Task to carry out –
Examine each line of the data. Copy the line if it includes the word "with".

Working data –
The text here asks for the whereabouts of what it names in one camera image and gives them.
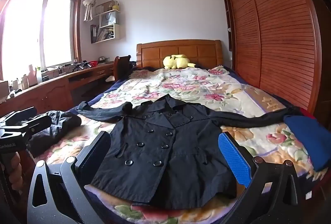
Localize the white paper bag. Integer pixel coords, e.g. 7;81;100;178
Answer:
100;11;117;28

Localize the white wall shelf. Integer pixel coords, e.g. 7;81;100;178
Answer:
90;9;121;44

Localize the wooden bed headboard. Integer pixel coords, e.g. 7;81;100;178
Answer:
136;39;223;69

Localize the wooden chair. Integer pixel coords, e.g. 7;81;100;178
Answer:
113;56;136;82

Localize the row of books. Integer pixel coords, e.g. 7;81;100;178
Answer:
91;25;115;43

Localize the black double-breasted coat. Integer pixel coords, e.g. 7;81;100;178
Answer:
74;94;302;210

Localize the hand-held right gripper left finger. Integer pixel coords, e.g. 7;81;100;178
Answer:
27;131;112;224

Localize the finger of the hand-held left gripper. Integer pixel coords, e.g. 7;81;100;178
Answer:
5;115;52;137
0;107;37;128

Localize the black camera rig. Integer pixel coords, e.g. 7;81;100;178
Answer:
72;61;90;72

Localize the yellow plush toy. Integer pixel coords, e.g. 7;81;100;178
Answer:
163;54;196;70

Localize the floral blanket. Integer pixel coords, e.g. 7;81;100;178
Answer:
39;66;318;224

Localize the folded black garment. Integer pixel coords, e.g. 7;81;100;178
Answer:
26;110;82;158

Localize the wooden louvred wardrobe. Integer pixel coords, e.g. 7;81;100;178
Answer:
219;0;326;121

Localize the beige bottle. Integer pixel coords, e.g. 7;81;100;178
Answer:
28;65;38;85

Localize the window with wooden frame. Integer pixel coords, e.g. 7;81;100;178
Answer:
0;0;83;79

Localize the blue folded cloth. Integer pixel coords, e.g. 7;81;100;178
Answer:
283;115;331;172

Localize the tied white curtain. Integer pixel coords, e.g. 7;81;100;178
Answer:
82;0;104;22

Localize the person's left hand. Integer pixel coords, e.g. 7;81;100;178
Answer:
1;152;22;183

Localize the red cloth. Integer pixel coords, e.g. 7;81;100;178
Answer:
301;107;316;121

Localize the long wooden desk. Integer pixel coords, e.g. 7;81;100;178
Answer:
0;62;115;121

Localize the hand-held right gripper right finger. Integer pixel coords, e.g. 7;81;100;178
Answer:
218;131;311;224

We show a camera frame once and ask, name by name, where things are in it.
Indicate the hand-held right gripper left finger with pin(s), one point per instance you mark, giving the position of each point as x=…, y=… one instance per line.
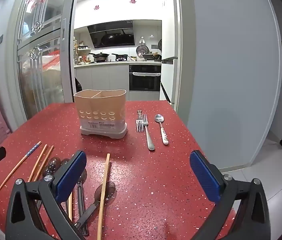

Answer below –
Localize the window with wooden frame. Integer pixel coords, e.g. 7;81;100;178
Indicate the hand-held right gripper left finger with pin(s), one point per instance you mark, giving the position of each point as x=…, y=… one instance per line.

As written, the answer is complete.